◆ Required work
Among the entries below, find each line holding "laptop" and return it.

#### Dataset excerpts ####

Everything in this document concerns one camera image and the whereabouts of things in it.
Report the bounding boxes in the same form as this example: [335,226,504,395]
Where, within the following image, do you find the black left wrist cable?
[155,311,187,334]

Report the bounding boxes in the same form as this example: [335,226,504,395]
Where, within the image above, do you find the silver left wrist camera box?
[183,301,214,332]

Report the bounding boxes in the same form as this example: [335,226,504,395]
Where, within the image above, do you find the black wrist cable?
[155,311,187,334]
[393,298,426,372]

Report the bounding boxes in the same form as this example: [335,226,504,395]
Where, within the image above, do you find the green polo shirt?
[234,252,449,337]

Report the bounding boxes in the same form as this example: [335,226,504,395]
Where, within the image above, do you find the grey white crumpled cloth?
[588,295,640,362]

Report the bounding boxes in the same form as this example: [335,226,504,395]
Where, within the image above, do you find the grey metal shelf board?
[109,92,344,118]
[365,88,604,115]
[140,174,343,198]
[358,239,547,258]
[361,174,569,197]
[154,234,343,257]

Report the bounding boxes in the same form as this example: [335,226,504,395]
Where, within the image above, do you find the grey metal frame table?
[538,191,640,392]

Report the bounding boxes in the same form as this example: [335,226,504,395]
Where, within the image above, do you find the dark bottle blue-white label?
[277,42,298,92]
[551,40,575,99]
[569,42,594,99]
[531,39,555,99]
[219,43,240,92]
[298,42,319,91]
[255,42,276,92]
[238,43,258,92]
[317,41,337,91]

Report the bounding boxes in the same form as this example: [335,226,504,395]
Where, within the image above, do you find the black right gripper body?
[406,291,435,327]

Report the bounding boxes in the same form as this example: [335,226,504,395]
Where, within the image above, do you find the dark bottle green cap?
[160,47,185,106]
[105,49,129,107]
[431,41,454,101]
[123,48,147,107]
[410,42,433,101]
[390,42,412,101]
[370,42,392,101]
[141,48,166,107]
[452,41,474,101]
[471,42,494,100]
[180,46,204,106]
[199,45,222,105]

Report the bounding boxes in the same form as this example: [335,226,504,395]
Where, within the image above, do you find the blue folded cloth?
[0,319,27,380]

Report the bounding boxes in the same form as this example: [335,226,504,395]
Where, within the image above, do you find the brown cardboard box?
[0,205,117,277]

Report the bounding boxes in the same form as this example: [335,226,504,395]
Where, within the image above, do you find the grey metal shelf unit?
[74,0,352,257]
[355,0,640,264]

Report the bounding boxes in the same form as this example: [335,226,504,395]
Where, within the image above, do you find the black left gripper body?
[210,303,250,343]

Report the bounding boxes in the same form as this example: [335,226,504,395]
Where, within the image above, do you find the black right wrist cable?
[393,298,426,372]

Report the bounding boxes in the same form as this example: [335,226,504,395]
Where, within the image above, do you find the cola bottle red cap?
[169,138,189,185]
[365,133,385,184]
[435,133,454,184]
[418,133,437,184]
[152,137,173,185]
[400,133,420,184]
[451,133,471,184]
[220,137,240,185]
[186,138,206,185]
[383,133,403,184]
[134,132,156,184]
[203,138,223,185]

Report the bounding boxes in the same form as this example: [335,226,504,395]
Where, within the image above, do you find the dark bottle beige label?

####
#### Dataset excerpts ####

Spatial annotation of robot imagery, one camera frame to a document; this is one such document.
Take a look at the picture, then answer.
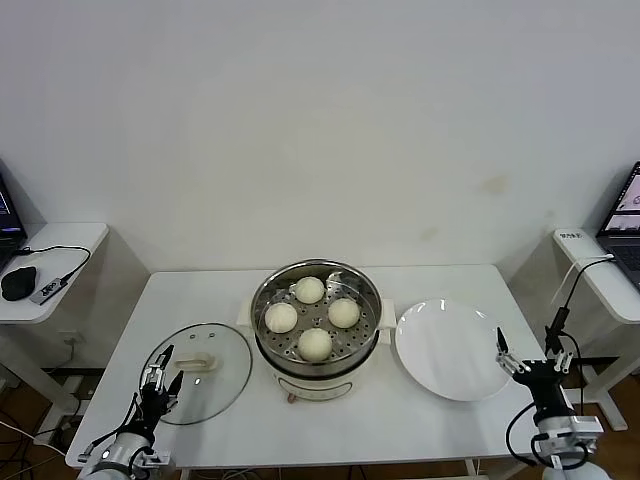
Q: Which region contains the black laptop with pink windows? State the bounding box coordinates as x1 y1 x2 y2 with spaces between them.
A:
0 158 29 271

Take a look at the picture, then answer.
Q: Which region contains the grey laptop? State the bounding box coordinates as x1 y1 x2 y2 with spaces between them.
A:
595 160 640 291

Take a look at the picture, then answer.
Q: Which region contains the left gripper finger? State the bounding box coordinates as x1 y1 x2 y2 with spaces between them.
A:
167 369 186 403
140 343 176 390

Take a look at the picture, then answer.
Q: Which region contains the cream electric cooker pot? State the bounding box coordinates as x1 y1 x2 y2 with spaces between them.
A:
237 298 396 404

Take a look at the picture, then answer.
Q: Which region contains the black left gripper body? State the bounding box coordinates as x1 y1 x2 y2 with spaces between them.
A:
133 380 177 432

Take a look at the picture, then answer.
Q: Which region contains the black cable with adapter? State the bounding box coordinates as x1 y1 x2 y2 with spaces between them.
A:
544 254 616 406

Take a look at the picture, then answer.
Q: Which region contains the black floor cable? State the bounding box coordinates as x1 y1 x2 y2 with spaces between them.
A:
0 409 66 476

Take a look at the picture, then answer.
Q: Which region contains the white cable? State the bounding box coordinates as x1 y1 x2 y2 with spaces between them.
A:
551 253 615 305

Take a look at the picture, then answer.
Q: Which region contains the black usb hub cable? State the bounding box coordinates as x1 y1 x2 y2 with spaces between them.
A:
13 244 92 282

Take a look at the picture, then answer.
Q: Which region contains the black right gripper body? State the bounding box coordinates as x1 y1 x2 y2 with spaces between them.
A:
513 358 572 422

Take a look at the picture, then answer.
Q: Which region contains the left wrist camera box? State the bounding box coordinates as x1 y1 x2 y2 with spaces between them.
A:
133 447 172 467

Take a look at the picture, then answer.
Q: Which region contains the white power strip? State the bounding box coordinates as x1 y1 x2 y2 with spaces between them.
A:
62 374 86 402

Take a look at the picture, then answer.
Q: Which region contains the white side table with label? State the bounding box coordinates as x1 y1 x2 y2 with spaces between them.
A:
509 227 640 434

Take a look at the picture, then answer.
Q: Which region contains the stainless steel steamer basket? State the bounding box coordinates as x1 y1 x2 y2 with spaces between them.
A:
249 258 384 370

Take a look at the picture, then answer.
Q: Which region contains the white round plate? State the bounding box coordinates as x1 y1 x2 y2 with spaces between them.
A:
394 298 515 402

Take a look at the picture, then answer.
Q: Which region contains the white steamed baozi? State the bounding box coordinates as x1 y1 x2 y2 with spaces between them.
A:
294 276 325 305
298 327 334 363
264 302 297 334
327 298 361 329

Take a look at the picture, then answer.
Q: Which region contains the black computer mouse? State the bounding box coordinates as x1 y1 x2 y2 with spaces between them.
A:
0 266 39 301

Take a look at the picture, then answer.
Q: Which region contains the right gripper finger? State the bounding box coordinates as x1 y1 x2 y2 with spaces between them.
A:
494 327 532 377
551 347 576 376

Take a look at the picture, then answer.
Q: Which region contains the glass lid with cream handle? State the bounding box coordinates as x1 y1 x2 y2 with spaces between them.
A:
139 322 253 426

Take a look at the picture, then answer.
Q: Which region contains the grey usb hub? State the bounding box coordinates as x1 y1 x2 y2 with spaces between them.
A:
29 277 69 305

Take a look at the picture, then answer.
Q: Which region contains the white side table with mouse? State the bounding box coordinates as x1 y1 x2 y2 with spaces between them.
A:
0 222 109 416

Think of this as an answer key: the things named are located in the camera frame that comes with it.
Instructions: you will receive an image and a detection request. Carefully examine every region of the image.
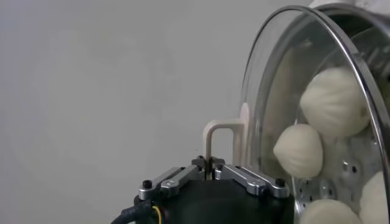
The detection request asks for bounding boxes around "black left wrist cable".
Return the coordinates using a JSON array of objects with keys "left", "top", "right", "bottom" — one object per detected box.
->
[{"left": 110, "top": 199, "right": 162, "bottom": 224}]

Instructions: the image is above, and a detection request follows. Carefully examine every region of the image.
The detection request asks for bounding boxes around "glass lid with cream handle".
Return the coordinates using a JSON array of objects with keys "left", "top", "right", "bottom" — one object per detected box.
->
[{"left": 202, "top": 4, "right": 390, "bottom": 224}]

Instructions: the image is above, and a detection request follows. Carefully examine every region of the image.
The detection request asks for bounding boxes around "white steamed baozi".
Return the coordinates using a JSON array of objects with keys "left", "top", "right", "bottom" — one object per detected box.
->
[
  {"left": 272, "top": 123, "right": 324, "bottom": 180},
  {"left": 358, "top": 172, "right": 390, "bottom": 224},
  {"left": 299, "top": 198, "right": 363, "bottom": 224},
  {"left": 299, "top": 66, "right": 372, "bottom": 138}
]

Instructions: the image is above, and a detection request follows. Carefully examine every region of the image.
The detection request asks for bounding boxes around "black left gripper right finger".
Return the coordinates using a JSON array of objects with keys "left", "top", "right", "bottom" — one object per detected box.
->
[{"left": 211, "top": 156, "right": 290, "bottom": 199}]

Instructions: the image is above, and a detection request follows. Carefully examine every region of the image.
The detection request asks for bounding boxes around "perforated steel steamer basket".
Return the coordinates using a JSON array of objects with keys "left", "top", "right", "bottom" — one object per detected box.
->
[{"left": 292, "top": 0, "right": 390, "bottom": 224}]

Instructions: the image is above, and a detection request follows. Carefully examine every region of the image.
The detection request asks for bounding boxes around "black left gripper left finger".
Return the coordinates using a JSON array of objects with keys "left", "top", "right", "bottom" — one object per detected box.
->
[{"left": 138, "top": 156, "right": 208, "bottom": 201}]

####
#### Dataset excerpts ####

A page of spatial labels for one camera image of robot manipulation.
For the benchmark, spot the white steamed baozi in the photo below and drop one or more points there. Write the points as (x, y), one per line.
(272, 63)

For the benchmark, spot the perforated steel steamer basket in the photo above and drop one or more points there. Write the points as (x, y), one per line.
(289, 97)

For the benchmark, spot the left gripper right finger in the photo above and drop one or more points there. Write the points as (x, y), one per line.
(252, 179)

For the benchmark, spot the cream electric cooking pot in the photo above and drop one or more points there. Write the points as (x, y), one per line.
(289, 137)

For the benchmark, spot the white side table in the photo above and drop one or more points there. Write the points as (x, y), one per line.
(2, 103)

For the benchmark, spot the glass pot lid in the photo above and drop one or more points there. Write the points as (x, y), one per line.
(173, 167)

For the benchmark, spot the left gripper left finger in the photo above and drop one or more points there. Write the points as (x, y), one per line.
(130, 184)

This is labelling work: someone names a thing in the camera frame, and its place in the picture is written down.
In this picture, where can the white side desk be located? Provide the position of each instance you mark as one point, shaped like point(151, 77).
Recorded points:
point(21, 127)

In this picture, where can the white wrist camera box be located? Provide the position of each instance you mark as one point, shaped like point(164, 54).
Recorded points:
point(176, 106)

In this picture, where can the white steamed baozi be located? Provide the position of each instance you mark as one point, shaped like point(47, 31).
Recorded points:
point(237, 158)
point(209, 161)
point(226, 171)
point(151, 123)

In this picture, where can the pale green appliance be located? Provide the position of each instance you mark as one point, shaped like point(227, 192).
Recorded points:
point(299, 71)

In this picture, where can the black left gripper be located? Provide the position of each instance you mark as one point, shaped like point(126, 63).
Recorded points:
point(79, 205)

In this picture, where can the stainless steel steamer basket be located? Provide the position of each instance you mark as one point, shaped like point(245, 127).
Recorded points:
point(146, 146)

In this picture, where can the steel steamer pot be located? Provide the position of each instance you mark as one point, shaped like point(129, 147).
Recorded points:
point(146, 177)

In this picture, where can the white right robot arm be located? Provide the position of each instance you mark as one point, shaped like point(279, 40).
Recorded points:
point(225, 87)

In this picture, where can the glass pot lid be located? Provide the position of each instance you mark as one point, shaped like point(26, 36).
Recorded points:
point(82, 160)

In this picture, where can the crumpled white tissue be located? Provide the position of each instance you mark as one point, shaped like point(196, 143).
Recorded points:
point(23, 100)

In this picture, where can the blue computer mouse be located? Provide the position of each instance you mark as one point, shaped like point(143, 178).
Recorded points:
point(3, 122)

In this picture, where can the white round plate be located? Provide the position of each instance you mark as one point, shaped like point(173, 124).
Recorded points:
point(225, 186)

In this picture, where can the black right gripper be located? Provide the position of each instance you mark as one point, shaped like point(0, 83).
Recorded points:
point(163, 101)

####

◆ Your solution
Q: Which region contains the black laptop with pink windows? State the bounding box coordinates as x1 y1 x2 y2 with spaces between them.
Q: Which region contains the grey laptop? State the bounding box coordinates as x1 y1 x2 y2 with spaces between them.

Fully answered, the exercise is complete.